Problem to work on | Report every line of the records beneath this task that holds the string "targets".

Dataset extract |
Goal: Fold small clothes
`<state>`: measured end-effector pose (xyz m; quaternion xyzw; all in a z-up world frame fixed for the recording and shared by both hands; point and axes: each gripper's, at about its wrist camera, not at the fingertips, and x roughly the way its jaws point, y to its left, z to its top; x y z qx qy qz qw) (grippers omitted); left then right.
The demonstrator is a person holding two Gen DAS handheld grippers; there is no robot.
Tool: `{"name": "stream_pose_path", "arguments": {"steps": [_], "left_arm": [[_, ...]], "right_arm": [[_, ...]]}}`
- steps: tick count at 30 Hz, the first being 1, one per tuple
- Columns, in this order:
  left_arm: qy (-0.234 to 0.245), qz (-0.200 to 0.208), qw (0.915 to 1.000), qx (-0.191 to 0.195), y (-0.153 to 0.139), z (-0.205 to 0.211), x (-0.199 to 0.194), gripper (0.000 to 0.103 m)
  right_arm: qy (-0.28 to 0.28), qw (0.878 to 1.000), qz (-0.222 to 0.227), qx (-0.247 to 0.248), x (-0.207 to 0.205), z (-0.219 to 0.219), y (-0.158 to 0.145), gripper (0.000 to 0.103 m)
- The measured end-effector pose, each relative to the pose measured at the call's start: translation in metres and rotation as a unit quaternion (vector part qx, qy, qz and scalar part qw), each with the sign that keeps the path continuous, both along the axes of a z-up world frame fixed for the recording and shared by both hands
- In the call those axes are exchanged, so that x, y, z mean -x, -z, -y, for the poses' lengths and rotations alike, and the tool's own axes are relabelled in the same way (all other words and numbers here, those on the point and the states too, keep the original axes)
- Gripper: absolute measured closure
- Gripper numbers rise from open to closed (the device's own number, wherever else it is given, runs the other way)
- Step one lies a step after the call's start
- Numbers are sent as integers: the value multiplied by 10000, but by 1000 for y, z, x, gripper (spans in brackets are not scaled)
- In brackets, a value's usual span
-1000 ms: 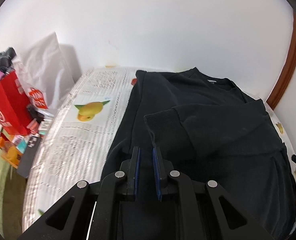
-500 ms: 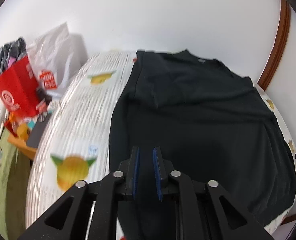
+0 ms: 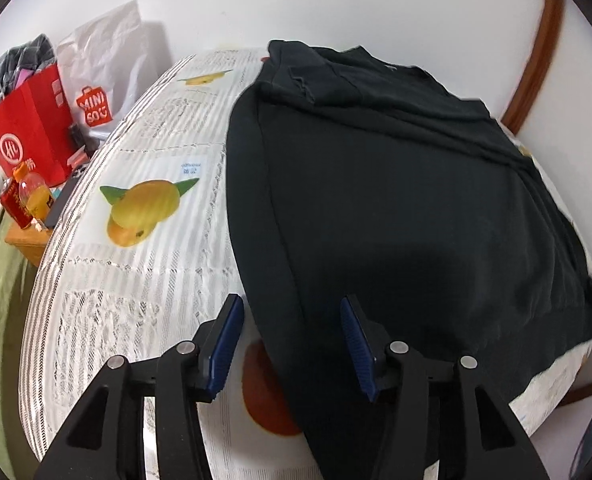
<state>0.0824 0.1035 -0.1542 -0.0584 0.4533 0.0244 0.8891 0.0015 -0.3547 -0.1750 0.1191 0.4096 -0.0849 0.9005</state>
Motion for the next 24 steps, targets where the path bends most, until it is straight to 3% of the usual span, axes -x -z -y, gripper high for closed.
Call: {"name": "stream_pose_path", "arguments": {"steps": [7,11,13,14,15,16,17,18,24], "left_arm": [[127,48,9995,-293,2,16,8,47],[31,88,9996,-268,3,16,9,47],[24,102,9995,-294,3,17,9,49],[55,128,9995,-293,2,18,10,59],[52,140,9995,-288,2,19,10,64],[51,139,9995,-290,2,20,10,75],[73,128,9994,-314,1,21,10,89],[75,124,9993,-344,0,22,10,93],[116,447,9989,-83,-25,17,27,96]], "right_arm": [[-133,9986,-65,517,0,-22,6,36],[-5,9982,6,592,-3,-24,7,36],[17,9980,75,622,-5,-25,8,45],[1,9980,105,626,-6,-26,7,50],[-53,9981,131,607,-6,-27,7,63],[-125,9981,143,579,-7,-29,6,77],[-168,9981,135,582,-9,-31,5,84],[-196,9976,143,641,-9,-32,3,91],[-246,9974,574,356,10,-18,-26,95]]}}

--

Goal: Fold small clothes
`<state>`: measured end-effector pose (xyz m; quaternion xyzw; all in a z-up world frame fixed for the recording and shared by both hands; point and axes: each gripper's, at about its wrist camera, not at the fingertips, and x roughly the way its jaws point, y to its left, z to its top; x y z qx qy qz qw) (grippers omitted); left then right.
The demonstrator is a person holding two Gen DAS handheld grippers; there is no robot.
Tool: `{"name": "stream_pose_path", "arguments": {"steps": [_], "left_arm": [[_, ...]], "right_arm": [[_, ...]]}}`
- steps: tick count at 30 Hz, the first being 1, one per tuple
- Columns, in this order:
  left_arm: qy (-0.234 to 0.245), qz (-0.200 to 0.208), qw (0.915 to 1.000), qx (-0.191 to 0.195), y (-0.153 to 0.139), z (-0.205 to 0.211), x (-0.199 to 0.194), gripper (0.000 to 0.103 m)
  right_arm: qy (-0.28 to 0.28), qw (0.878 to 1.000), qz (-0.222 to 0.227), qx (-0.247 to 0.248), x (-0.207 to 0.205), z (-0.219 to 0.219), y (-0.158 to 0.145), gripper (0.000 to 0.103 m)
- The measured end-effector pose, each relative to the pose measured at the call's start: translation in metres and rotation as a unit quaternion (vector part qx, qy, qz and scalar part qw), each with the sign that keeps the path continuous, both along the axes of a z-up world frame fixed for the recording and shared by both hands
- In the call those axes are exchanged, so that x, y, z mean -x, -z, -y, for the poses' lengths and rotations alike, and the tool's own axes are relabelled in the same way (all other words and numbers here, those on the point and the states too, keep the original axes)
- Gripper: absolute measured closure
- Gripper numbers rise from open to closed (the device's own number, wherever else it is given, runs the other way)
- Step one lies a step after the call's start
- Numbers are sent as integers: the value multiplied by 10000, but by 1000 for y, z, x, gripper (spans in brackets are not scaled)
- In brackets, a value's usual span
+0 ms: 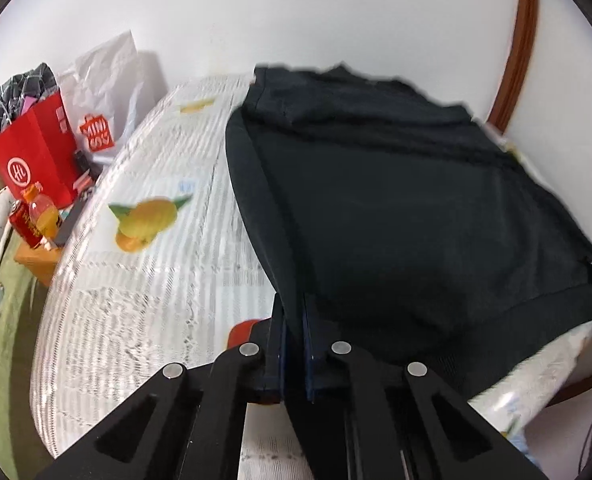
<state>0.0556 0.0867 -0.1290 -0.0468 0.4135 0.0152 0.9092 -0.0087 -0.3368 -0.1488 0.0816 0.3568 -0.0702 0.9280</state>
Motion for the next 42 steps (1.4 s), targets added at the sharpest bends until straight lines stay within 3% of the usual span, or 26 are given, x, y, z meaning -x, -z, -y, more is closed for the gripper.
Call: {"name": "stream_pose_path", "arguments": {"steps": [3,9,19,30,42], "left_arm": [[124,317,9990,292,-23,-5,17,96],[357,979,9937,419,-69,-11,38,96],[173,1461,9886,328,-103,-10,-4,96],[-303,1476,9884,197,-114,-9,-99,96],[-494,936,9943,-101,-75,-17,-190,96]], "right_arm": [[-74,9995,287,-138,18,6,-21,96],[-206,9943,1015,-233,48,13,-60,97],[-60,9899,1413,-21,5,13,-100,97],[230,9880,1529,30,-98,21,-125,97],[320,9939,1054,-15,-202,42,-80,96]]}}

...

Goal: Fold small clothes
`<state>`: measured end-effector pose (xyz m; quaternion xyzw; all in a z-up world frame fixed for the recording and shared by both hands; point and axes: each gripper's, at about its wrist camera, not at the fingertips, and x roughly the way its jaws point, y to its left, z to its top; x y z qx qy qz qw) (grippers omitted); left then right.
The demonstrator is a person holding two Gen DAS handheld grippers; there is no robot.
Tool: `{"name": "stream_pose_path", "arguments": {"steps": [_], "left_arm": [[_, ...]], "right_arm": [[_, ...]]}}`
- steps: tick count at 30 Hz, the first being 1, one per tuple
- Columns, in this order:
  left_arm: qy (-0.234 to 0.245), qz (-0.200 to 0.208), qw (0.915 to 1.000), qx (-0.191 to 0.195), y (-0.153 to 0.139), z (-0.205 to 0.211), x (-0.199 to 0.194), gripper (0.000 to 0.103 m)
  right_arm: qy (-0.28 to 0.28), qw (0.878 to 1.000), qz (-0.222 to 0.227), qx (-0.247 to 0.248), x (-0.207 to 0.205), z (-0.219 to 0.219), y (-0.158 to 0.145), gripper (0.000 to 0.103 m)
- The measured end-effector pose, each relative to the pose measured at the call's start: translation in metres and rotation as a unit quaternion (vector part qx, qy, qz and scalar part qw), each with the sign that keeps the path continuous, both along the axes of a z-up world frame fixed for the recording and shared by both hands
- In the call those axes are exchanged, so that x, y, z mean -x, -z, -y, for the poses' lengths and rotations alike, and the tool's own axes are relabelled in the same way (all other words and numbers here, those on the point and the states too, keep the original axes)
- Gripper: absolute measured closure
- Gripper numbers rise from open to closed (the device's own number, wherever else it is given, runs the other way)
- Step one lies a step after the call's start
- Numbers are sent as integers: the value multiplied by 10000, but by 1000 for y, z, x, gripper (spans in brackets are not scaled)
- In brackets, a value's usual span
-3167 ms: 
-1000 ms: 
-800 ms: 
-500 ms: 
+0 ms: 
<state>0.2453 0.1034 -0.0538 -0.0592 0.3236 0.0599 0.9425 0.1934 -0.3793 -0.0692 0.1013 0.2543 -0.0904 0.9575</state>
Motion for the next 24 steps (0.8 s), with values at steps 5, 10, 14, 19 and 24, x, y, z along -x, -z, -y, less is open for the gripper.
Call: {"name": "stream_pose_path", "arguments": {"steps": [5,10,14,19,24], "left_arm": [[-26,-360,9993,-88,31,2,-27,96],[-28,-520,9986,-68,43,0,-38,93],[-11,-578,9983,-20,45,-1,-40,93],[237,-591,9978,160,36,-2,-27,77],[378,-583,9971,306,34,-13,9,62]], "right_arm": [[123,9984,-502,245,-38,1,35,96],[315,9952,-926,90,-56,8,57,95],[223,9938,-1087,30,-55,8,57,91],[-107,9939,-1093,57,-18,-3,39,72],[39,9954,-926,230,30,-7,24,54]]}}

Exercise answer |
Motion for the next 24 steps, targets where the path bends most, until it is straight to 3% of the usual span, axes -x -z -y, gripper high for closed.
Motion for the next 42 steps (1.4 s), targets added at the sharpest bends until straight lines stay within 3% of the usual span, or 26 are given, x, y, z meaning -x, -z, -y, more is closed for the gripper.

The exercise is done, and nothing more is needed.